県提出の条例案は、県動物愛護管理条例を改正し、野良猫に繰り返し餌をやる場合に守るべきルールを、不妊去勢手術がされている▽排せつ物を処理する▽周辺の住民に説明して理解を得る――などとした。
県によると、県内で猫の排せつ物や鳴き声などへの苦情や相談が2006年度の129件から14年度には212件に増えた。猫の殺処分数は14年度は2568匹で、人口10万人あたりの数が10年度から4年連続で都道府県ワースト4位。県は野良猫の繁殖を抑え、殺処分を減らしたい考えだ。
県は昨年8月、飼い猫以外への餌やりを原則禁止する案を発表。しかし県内外から900件以上の意見が寄せられ、「野良猫を餓死させるのか」「(和歌山電鉄の三毛猫の)たま駅長が死んだ途端、恩をあだで返すのか」などの反対が多かった。そのため衰弱した猫への餌やりを認めるなどの修正をへて、今年の2月議会に提案。施行は17年4月1日の予定で、約1年間を周知期間にあてる。
(滝沢文那)
県内外から多くのパブリックコメントが集まるなどの議論を呼んだ、野良猫への餌やりを規制する県動物愛護管理条例の改正案は、採決前に雑賀光夫県議(共産)が反対討論した。「県民同意を得られない問題で、罰則の新設・強化を急がなければならないのか。継続審査として、引き続き県民も含めた議論が必要」と述べた。採決では自民・公明の議員らの賛成多数で可決された。

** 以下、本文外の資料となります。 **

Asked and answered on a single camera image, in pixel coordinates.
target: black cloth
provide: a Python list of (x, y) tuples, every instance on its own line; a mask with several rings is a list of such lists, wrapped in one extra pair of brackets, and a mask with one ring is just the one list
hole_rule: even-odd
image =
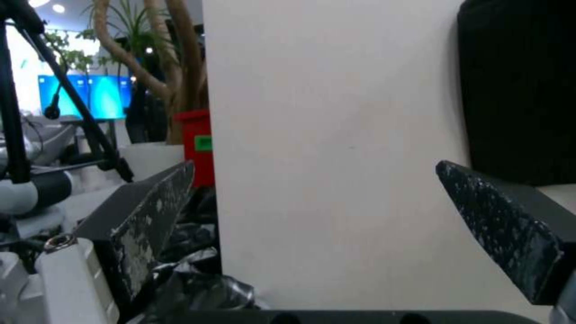
[(575, 3), (468, 0), (458, 14), (472, 166), (514, 182), (576, 182)]

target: red bin
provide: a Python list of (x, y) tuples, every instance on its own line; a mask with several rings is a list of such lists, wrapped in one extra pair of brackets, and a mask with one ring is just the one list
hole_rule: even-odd
[(196, 168), (194, 187), (213, 186), (214, 155), (210, 111), (196, 110), (176, 114), (174, 120), (182, 123), (184, 158), (194, 161)]

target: blue screen
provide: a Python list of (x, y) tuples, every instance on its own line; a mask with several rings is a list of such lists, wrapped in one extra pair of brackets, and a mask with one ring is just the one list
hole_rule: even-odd
[[(124, 107), (130, 106), (131, 84), (128, 77), (115, 76), (68, 76), (72, 86), (80, 98), (89, 108), (92, 117), (96, 119), (119, 119), (125, 118)], [(52, 96), (58, 88), (58, 80), (55, 76), (38, 76), (40, 88), (40, 104), (42, 111), (52, 102)], [(72, 100), (64, 91), (60, 90), (58, 103), (61, 115), (74, 115), (81, 118)]]

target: tripod leg
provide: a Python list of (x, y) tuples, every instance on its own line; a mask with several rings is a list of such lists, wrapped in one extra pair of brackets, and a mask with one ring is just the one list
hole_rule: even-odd
[(30, 161), (26, 157), (18, 98), (12, 78), (12, 62), (6, 37), (6, 20), (0, 17), (0, 110), (8, 151), (7, 170), (13, 183), (30, 181)]

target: white wall
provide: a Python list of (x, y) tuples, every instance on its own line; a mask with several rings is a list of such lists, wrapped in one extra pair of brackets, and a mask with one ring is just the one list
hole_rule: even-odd
[(224, 271), (275, 308), (494, 309), (542, 322), (434, 166), (466, 163), (461, 0), (209, 0)]

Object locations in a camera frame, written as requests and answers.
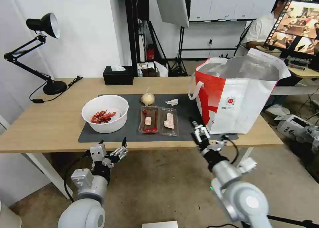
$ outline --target tripod stand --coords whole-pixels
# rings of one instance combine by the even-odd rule
[[[171,69],[171,76],[187,76],[187,71],[182,59],[184,30],[185,30],[185,27],[181,26],[179,30],[178,53],[177,53],[177,57],[175,57],[175,63],[173,64]]]

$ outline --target computer screen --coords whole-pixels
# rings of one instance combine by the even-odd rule
[[[319,4],[291,1],[284,11],[274,26],[276,32],[312,39],[319,35]]]
[[[307,55],[319,52],[319,4],[288,1],[270,32],[265,46]]]
[[[316,39],[310,39],[306,37],[302,37],[298,42],[294,51],[306,53],[309,55],[315,55],[319,52],[319,41]]]

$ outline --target red crayfish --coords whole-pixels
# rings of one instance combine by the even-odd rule
[[[97,112],[91,119],[91,123],[107,123],[111,120],[111,117],[114,117],[116,112],[106,113],[106,111]]]

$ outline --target floor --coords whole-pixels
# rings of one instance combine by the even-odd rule
[[[306,99],[307,96],[289,96],[286,106],[295,113]],[[309,105],[300,111],[303,117],[313,114]],[[223,154],[231,159],[234,150],[227,148]],[[73,160],[75,156],[78,154],[54,154],[51,160],[62,174],[65,161]],[[258,162],[258,167],[243,180],[265,193],[271,215],[319,223],[319,184],[287,146],[255,148],[251,156]],[[77,168],[90,164],[89,160],[83,161]],[[105,227],[138,228],[142,223],[171,220],[177,220],[180,228],[224,224],[228,219],[209,189],[212,178],[196,149],[130,152],[112,170],[103,205],[107,216]],[[22,228],[55,228],[60,214],[69,204],[70,201],[49,184],[11,209],[21,216]],[[272,224],[274,227],[294,227],[279,222]]]

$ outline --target white bowl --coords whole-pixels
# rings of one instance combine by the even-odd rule
[[[91,123],[91,119],[96,112],[102,110],[118,110],[121,117],[115,120],[111,120],[108,123]],[[82,117],[87,121],[93,130],[99,133],[111,133],[119,130],[126,123],[127,111],[129,109],[129,103],[122,97],[117,95],[103,95],[88,101],[82,108]]]

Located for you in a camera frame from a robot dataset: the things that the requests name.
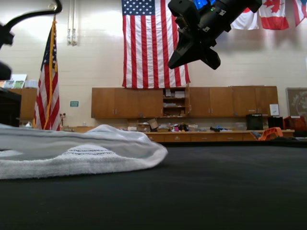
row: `wooden drawer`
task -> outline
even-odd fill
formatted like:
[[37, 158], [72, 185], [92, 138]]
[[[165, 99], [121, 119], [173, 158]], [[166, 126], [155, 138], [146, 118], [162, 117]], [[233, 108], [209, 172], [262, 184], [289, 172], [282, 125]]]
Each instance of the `wooden drawer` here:
[[217, 135], [218, 141], [243, 141], [243, 135], [238, 133], [222, 133]]
[[165, 142], [190, 142], [190, 134], [166, 134], [164, 135]]
[[218, 134], [191, 134], [191, 142], [217, 141]]
[[164, 142], [164, 135], [148, 135], [148, 138], [154, 142]]
[[243, 140], [244, 141], [257, 141], [253, 135], [251, 135], [250, 133], [245, 133], [243, 134]]
[[294, 133], [283, 133], [284, 138], [292, 138], [294, 136]]

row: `black robotic arm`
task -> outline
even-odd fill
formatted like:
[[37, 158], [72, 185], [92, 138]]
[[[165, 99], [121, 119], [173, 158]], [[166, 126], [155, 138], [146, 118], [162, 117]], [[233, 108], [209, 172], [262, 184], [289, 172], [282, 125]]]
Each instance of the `black robotic arm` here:
[[197, 10], [189, 0], [171, 0], [168, 7], [177, 17], [179, 42], [168, 66], [178, 66], [202, 60], [212, 69], [217, 69], [221, 61], [210, 47], [216, 45], [216, 38], [223, 31], [231, 30], [230, 24], [246, 9], [257, 12], [262, 0], [216, 0]]

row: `american flag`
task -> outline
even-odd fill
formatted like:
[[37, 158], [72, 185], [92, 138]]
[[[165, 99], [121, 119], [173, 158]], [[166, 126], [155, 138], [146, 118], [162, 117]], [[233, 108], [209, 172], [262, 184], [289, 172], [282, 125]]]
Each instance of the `american flag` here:
[[37, 129], [60, 130], [57, 30], [54, 17], [38, 82], [34, 125]]
[[187, 65], [170, 69], [178, 43], [170, 0], [122, 0], [124, 31], [123, 87], [170, 88], [190, 82]]

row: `black container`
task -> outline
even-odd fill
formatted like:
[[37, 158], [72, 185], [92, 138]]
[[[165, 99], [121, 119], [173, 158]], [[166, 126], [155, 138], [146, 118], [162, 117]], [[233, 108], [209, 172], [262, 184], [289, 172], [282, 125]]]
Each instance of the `black container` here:
[[284, 129], [283, 127], [283, 118], [282, 117], [268, 117], [269, 128], [279, 127]]
[[263, 130], [262, 114], [246, 115], [247, 130]]

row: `canadian flag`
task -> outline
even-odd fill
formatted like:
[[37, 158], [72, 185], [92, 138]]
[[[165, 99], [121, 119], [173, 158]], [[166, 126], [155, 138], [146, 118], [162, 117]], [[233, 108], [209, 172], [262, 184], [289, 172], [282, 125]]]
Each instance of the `canadian flag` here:
[[298, 26], [304, 18], [307, 18], [307, 0], [293, 0], [295, 25]]
[[284, 30], [289, 28], [285, 15], [285, 0], [262, 0], [259, 9], [262, 27], [269, 30]]
[[243, 13], [231, 23], [231, 28], [239, 30], [255, 30], [259, 29], [257, 23], [257, 13], [253, 13], [249, 8], [246, 8]]

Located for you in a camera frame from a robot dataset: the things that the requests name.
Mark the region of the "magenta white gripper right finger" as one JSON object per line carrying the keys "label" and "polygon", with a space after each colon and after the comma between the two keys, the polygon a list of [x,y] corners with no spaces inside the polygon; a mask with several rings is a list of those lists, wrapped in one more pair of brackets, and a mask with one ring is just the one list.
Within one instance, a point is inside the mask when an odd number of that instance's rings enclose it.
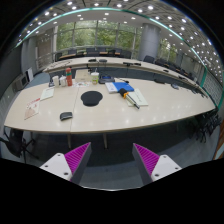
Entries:
{"label": "magenta white gripper right finger", "polygon": [[168,155],[159,156],[136,143],[133,144],[132,154],[144,185],[181,170]]}

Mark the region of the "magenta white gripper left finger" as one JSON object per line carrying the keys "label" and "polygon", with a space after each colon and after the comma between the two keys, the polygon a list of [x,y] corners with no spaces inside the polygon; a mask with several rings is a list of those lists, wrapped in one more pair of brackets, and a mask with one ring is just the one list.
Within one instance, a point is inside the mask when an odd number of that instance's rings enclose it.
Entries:
{"label": "magenta white gripper left finger", "polygon": [[41,169],[79,184],[91,153],[91,143],[88,142],[66,154],[56,153],[41,166]]}

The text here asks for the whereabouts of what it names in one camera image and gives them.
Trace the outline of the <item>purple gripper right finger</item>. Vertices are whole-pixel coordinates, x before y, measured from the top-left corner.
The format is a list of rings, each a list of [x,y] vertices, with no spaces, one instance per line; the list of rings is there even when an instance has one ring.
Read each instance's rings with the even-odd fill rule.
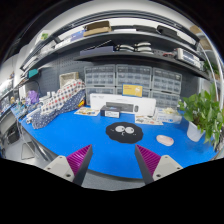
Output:
[[[135,145],[135,157],[145,184],[150,184],[182,169],[182,166],[169,155],[159,156],[140,145]]]

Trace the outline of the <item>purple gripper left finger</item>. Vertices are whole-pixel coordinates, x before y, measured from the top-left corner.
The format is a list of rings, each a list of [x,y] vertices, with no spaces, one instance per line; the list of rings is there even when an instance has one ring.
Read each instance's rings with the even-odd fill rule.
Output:
[[[92,145],[87,145],[67,157],[59,155],[44,170],[81,186],[92,155]]]

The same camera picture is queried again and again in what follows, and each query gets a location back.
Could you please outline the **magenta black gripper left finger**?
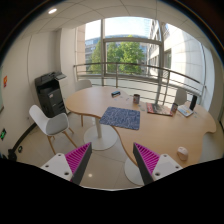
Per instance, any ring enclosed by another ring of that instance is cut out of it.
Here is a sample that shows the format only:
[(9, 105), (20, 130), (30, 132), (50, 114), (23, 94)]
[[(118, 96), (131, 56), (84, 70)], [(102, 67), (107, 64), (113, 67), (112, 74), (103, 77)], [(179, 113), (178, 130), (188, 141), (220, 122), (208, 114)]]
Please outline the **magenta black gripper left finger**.
[(91, 154), (92, 144), (87, 143), (67, 154), (57, 153), (42, 166), (42, 169), (79, 185)]

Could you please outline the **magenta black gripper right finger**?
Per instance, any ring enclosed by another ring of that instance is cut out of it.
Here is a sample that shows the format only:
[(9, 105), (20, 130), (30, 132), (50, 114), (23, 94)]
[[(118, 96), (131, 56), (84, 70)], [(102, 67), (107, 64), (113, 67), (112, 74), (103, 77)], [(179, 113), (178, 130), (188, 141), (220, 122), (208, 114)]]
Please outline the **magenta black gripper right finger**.
[(133, 144), (133, 154), (145, 185), (182, 169), (168, 154), (161, 154), (138, 143)]

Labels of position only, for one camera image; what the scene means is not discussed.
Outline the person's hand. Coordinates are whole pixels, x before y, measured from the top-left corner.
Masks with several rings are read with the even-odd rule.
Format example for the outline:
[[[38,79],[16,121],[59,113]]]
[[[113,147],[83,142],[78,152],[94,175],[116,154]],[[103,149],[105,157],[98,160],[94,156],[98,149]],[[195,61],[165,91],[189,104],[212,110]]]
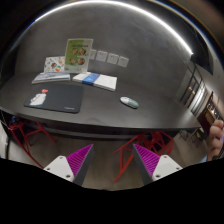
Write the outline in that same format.
[[[218,156],[223,146],[224,121],[215,120],[209,130],[207,145],[207,161]]]

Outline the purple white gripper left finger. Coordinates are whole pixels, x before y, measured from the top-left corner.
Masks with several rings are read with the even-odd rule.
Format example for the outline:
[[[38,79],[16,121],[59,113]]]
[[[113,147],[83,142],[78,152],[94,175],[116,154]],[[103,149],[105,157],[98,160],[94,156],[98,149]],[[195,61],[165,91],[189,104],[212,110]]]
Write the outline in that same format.
[[[93,155],[93,145],[90,144],[68,156],[58,156],[44,170],[82,186]]]

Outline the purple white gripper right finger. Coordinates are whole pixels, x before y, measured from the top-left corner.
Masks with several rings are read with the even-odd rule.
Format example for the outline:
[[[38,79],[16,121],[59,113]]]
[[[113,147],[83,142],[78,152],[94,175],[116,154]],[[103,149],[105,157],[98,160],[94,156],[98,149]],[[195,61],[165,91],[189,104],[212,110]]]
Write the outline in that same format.
[[[168,155],[156,153],[137,144],[133,145],[133,156],[138,165],[144,185],[160,180],[182,169]]]

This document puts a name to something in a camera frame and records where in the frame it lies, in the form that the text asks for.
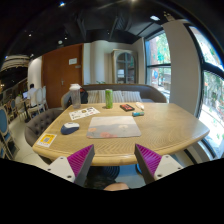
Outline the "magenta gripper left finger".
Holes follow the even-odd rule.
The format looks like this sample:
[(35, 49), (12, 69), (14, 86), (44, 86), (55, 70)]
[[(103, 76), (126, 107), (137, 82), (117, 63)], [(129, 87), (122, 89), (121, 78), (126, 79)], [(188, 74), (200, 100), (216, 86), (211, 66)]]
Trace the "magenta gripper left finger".
[(94, 155), (94, 145), (89, 145), (69, 157), (58, 157), (48, 166), (47, 171), (83, 186)]

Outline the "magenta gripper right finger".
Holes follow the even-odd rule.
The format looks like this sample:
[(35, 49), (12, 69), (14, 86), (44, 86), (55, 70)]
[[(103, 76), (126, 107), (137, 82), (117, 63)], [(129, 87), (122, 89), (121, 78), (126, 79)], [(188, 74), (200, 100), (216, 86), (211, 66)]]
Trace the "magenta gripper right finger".
[(146, 184), (182, 169), (182, 166), (170, 155), (161, 156), (139, 144), (135, 145), (134, 154)]

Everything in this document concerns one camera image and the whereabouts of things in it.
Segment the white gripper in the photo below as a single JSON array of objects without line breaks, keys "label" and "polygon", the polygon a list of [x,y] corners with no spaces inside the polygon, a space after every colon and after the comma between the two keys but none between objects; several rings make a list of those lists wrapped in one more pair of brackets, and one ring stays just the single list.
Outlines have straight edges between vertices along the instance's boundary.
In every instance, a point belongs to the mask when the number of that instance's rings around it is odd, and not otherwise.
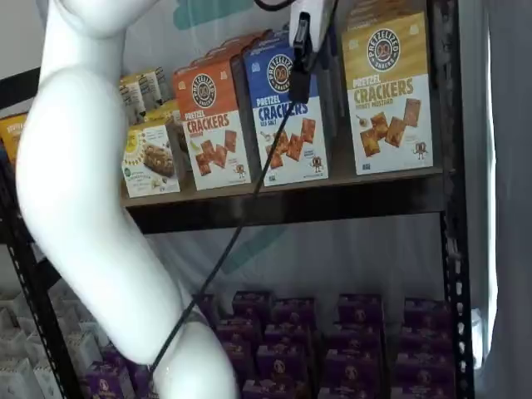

当初案では地域猫として餌やりする場合には届け出義務があった。しかし、「負担が大きく逆効果だ」などの意見があり、届け出は任意になった。知事から実施計画の認定を受ければ、不妊去勢手術費用などで支援を受けられる。
施行は来年4月1日だが、地域猫対策は先行して2016年度から始まる。県は、16年度予算に猫対策として1510万円を計上している。